Task to carry out:
Each line from the one containing "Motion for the" through the last line of the data below is to be written out verbatim, and nothing more.

Collected data:
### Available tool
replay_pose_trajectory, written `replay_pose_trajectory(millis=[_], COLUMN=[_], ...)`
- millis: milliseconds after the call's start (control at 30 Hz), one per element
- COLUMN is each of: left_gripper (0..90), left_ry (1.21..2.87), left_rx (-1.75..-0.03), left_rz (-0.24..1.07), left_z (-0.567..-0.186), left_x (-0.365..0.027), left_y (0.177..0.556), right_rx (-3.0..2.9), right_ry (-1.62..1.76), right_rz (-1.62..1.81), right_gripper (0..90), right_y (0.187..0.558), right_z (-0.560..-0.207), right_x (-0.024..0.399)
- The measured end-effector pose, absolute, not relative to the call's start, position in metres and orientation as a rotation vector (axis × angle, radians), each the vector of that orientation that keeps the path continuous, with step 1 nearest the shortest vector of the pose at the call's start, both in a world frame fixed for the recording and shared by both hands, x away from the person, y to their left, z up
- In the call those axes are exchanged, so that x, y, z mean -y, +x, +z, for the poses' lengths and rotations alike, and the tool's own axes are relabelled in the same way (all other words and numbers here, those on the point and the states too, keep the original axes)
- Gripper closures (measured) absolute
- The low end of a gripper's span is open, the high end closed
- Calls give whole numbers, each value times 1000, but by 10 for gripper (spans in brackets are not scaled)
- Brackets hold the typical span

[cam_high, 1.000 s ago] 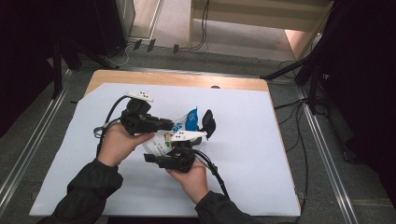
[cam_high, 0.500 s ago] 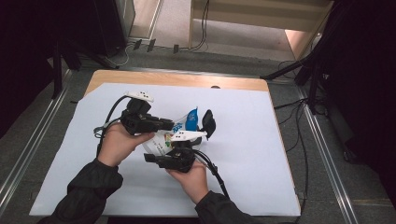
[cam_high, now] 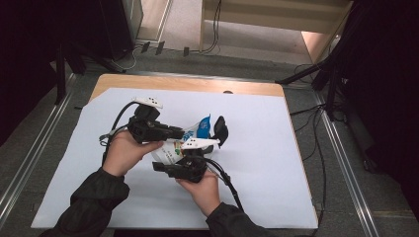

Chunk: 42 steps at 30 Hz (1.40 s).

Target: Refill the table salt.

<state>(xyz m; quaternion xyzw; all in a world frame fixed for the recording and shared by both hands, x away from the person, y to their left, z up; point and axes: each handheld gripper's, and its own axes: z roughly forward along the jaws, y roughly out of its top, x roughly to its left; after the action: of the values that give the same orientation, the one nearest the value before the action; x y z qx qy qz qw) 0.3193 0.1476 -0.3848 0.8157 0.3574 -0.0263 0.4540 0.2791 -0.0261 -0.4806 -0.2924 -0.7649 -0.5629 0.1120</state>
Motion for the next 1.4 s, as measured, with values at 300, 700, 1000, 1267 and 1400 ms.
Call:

Problem solution:
Motion for the next 1.4 s, as measured, with values at 300, 700, 1000, 1267 and 1400 ms.
Call:

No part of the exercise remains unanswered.